Screened in conjunction with Earth Week, four films from the documentary-production project Ambulante Más Allá will highlight the environmental issues facing indigenous groups of Mexico. Cine Las Americas Festival Director Jean Lauer will be moderating a discussion following the show with Cristina Valle, Production Coordinator, and Maria Inés Roqué, Academic Coordinator, both of Ambulante Más Allá.

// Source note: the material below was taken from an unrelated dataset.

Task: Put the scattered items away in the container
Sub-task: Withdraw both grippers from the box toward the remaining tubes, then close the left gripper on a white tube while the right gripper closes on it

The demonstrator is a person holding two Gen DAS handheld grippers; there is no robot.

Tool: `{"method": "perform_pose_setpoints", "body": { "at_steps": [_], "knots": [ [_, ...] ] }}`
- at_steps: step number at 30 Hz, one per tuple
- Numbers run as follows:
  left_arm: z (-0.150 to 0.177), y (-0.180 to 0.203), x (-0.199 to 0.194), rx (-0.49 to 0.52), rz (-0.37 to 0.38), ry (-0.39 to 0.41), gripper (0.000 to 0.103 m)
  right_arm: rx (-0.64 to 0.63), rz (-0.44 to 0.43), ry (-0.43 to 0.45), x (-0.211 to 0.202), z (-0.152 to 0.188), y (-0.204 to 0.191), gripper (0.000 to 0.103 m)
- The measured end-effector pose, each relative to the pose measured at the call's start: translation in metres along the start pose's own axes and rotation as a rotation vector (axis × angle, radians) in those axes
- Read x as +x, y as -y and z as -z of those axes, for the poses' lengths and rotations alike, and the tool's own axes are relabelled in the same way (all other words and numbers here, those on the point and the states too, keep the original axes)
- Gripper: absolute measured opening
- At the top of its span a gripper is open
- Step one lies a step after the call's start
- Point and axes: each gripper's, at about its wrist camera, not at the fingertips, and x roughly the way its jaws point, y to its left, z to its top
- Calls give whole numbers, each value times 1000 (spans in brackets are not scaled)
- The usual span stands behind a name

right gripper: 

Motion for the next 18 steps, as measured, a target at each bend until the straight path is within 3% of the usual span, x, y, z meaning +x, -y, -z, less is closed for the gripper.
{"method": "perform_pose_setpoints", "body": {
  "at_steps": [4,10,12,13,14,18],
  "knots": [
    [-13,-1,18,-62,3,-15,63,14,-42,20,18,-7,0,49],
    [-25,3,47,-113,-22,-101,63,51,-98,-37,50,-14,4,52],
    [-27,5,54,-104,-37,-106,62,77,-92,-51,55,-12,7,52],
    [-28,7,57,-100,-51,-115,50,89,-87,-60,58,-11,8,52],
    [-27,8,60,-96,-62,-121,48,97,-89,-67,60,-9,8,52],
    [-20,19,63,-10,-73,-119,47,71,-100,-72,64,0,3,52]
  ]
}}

It’s an honor for Cine Las Americas to be a part of this collaboration with the Smithsonian NMAI, Ambulante Más Allá, Cinema Tropical, and Celebrate Mexico Now. Ambulante Más Allá seeks to train new producers from diverse areas of Mexico and Central America who have limited access to the tools necessary to share their stories with the broader public. The six-year-old program encourages independent filmmaking using a unique cultural perspective and aesthetic in order to strengthen community organization and participation. Ambulante Más Allá works toward democratization of the media and self-representation of excluded groups. The evening’s film screenings take a laser focus to indigenous groups of Mexico and the effects of environmental changes occurring in their native lands.

Film selection:

Gente de mar y viento/ People of the Sea and the Wind
2014, 25 min. Mexico. Director: Ingrid Eunice Fabián González
People of the Sea and the Wind recounts how the Zapotec community perceive the wind farm installed by a transnational corporation and the way in which they are ready to defend their community.

El futuro en nuestras manos/ The Future in Our Hands
2013, 19 min. Mexico. Director: Sara Oliveros
This documentary approaches the issue of inadequate solid waste management in the Calakmul Biosphere Reserve through Miguel, Armando and Víctor, three boys who live in the municipal dump and work separating waste in order to survive.

El valor de la tierra/ The Value of the Land
2014, 22 min. Mexico. Director: Adriana Otero Puerto
The Value of the Land reflects one of the gravest situations currently affecting Mexican rural zones: the erosion of farming land as a result of the buying and selling of communitarian territory between businesses and rural workers.

Ligeramente Tóxico/ Slightly Toxic
2015, 21 min. Mexico. Director: Sara Oliveros López
Slightly Toxic addresses the increased use of agrochemicals since the implementation of PROCAMPITO, an incentive program by the government of the Mexican State of Campeche.